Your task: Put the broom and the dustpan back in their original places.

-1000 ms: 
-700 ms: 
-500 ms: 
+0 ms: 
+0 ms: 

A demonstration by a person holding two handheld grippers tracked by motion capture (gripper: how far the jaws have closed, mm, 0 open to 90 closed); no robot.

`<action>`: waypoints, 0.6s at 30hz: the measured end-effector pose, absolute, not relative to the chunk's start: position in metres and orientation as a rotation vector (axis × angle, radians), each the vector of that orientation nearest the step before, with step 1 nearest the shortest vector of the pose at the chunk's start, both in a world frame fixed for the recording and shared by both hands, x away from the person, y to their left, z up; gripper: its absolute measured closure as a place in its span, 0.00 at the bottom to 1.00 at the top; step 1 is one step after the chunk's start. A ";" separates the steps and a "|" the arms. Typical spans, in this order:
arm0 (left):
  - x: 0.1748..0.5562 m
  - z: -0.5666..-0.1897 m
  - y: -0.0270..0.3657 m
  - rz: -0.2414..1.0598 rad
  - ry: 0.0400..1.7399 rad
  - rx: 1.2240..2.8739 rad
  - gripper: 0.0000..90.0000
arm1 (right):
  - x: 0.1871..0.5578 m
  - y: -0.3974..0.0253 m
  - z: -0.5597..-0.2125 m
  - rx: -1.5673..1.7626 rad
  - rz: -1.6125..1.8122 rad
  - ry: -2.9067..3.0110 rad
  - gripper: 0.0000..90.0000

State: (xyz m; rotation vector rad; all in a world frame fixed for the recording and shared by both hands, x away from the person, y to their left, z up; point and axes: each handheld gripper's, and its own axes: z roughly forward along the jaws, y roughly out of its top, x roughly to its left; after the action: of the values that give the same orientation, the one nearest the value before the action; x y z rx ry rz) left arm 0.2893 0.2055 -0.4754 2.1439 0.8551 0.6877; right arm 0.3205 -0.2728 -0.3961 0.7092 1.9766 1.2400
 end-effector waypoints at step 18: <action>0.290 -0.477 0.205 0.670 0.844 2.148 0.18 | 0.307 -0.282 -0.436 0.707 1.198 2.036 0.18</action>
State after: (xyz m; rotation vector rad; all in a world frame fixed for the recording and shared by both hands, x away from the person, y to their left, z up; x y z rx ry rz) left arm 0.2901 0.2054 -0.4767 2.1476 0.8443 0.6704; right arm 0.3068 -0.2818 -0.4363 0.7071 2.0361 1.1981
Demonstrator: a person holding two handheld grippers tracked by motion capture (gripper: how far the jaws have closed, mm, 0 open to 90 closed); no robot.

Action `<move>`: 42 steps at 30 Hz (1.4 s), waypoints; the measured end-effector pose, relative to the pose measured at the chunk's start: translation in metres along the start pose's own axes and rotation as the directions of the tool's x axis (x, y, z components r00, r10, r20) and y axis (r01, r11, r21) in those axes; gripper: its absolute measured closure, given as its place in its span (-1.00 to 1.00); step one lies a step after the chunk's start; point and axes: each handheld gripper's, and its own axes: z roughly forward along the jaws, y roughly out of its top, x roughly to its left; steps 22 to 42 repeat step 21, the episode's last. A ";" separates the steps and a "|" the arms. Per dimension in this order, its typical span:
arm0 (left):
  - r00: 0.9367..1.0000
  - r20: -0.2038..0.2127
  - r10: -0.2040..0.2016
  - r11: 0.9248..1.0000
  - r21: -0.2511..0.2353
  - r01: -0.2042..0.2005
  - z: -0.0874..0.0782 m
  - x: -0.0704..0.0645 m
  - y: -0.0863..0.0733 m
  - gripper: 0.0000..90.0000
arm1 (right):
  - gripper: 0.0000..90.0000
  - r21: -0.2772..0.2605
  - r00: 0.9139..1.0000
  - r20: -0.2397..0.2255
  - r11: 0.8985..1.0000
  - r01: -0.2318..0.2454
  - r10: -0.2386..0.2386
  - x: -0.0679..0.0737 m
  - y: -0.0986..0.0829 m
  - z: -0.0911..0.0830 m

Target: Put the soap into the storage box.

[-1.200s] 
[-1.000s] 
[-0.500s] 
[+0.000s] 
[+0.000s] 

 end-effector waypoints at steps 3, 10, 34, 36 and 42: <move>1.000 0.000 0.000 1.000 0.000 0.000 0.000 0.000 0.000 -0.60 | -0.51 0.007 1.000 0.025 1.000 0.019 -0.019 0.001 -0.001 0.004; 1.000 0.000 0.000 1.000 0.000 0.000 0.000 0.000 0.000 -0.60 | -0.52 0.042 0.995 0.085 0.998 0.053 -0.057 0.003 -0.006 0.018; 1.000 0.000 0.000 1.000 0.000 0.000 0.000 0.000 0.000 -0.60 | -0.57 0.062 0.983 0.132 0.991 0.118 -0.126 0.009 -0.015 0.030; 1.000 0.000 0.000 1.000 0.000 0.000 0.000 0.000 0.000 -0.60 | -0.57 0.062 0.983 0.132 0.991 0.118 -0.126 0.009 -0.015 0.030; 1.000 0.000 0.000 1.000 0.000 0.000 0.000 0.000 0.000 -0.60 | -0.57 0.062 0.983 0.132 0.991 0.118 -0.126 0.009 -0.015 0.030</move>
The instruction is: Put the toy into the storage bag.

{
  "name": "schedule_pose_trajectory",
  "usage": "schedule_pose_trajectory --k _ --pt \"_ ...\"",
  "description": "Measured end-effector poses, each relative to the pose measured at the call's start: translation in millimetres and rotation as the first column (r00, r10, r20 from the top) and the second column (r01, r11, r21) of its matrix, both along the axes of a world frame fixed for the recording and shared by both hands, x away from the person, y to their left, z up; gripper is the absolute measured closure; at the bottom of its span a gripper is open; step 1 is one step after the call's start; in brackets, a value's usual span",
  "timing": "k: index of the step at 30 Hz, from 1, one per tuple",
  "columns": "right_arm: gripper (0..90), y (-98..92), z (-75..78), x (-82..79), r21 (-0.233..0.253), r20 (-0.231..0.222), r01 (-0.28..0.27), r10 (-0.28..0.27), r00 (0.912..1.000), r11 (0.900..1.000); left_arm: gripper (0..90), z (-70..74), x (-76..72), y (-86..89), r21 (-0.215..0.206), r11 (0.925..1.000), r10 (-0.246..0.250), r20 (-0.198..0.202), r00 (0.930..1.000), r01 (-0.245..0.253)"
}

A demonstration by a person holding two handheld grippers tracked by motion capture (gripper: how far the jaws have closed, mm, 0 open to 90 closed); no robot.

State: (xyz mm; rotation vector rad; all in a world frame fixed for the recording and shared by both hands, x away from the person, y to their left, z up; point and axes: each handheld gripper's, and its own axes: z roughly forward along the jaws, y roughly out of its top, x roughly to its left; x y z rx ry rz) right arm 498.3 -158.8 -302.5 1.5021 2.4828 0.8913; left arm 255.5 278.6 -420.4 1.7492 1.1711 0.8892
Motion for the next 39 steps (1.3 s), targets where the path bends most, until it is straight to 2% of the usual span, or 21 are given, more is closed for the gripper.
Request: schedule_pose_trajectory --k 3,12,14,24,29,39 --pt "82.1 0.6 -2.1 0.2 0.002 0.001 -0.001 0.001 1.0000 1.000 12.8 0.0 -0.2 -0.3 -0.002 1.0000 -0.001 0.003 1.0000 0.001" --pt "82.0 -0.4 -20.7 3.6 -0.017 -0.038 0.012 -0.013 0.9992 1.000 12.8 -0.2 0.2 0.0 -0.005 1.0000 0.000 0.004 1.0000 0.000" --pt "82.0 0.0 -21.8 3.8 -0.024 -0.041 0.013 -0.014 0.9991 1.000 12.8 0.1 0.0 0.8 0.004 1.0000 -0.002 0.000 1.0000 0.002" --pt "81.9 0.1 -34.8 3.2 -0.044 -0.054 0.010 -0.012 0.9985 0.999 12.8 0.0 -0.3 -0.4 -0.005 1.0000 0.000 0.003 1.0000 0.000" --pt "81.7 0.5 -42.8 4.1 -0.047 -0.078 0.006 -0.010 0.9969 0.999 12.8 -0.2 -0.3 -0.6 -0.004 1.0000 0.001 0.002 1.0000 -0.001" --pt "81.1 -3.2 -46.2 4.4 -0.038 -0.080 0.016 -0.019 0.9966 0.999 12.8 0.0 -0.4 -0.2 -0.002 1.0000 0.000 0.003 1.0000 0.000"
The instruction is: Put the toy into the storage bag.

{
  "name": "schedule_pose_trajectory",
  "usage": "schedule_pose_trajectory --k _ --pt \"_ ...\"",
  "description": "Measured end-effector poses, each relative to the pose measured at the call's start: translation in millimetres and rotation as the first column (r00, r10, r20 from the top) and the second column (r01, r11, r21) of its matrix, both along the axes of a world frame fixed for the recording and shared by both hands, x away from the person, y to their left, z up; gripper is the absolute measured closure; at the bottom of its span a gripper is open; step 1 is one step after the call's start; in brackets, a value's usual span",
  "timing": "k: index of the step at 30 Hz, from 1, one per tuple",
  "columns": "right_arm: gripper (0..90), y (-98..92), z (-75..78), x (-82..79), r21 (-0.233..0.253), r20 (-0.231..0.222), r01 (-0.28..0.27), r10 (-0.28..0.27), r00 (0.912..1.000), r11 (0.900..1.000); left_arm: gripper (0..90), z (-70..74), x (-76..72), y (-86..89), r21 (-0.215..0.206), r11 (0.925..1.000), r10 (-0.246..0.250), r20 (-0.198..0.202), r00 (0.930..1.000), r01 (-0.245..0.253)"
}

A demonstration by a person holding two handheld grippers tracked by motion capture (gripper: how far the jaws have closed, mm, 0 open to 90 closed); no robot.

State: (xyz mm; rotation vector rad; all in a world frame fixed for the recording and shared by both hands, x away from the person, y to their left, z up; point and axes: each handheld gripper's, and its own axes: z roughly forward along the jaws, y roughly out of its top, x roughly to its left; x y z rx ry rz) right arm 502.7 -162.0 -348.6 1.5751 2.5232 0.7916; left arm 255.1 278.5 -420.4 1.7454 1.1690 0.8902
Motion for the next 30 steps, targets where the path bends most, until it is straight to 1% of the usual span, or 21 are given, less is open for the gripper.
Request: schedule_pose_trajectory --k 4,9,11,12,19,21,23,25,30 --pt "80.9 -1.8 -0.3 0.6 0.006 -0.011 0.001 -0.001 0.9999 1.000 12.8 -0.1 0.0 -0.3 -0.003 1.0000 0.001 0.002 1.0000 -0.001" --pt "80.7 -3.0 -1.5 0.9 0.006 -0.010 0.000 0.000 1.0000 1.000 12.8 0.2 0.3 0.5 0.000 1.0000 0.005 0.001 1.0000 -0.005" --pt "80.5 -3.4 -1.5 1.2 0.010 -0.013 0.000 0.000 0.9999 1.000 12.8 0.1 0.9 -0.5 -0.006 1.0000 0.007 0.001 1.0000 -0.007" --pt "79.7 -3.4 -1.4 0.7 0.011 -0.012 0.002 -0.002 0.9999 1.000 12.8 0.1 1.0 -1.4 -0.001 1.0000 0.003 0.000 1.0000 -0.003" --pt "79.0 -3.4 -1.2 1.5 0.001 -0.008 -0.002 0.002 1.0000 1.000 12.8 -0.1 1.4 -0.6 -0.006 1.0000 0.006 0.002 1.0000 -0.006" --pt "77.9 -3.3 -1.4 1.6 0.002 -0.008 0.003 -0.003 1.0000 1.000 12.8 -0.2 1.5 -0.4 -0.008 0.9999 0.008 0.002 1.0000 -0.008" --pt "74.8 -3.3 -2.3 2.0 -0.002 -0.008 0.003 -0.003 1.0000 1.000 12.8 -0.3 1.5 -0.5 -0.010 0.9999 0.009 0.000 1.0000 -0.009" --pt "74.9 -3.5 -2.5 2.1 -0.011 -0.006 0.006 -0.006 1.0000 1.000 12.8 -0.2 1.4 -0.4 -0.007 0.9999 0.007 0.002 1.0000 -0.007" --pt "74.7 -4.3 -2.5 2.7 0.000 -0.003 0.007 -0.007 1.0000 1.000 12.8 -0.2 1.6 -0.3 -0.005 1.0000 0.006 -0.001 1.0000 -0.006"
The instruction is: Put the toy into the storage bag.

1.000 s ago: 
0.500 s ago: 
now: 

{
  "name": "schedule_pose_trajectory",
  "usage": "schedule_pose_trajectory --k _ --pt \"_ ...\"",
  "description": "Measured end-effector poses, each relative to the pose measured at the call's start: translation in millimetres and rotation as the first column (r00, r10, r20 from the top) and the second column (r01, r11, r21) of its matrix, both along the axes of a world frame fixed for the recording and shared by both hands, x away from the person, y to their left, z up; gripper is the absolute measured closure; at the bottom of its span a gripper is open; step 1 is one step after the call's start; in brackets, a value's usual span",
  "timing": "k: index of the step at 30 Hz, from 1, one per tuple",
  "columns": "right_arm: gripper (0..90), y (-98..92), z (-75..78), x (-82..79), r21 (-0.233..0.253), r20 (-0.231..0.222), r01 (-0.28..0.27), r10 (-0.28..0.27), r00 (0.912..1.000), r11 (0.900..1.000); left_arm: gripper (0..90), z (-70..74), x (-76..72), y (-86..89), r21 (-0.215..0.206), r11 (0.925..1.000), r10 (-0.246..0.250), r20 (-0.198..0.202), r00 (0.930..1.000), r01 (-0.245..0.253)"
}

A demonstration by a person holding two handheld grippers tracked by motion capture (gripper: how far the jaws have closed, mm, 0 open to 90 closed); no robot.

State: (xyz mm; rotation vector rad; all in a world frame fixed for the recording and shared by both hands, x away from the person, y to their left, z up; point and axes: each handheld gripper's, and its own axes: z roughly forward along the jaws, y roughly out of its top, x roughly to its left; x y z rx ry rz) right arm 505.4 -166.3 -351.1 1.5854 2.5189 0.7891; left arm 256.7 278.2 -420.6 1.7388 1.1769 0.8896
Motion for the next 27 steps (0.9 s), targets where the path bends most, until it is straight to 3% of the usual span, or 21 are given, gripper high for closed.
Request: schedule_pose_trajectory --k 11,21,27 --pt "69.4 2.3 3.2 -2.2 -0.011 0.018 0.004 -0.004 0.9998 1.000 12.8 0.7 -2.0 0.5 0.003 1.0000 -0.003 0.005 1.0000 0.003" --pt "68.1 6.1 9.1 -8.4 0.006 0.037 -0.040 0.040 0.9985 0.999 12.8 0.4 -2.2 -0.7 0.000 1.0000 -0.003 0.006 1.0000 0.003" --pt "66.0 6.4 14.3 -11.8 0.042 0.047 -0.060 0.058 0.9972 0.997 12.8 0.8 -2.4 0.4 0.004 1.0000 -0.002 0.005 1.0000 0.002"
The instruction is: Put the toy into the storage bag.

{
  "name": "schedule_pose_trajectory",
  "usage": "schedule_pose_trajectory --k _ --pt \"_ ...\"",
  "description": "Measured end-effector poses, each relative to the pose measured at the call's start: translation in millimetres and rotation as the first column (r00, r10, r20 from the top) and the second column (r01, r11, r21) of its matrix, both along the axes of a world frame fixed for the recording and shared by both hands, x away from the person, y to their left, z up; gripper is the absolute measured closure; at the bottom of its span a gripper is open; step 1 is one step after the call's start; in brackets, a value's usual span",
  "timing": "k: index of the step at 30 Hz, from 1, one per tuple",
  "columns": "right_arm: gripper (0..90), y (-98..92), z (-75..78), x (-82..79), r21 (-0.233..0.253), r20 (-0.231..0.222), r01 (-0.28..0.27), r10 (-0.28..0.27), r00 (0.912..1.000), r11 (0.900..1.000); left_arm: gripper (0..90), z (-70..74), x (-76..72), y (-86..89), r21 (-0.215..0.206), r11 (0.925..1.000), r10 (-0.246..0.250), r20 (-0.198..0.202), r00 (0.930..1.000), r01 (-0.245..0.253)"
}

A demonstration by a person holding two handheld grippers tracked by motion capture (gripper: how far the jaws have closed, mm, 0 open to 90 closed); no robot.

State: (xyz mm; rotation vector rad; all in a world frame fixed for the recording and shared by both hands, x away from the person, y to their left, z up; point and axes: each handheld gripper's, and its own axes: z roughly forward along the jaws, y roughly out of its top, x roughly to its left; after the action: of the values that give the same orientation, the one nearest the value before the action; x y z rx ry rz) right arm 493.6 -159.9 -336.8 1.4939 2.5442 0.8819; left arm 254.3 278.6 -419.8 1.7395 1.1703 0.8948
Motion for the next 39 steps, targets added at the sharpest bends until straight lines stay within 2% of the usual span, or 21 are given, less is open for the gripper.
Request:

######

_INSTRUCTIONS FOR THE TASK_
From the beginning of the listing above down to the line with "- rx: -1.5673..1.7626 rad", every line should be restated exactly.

_TASK SOLUTION_
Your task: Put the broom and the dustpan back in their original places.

-1000 ms: 
-700 ms: 
-500 ms: 
+0 ms: 
+0 ms: 

A demonstration by a person holding two handheld grippers tracked by motion capture (gripper: how far the jaws have closed, mm, 0 open to 90 closed); no robot.

`<action>`: waypoints, 0.6s at 30hz: the measured end-effector pose, absolute, not relative to the chunk's start: position in metres and orientation as a rotation vector (axis × angle, radians), each the vector of that orientation nearest the step before, with step 1 nearest the shortest vector of the pose at the chunk's start, both in a world frame fixed for the recording and shared by both hands, x away from the person, y to their left, z up; gripper: its absolute measured closure as a place in its span, 0.00 at the bottom to 1.00 at the top; step 1 is one step after the chunk's start. A ";" separates the steps and a "|" the arms. Typical spans, in this order:
arm0 (left):
  - x: 0.1748..0.5562 m
  - z: -0.5666..-0.1897 m
  - y: -0.0270..0.3657 m
  - rz: -0.2414..1.0598 rad
  - ry: 0.0400..1.7399 rad
  - rx: 1.2240..2.8739 rad
  - gripper: 0.0000..90.0000
arm1 (right):
  - x: 0.1871..0.5578 m
  - y: -0.3974..0.0253 m
  - z: -0.5597..-0.2125 m
  - rx: -1.5673..1.7626 rad

The exercise is now complete.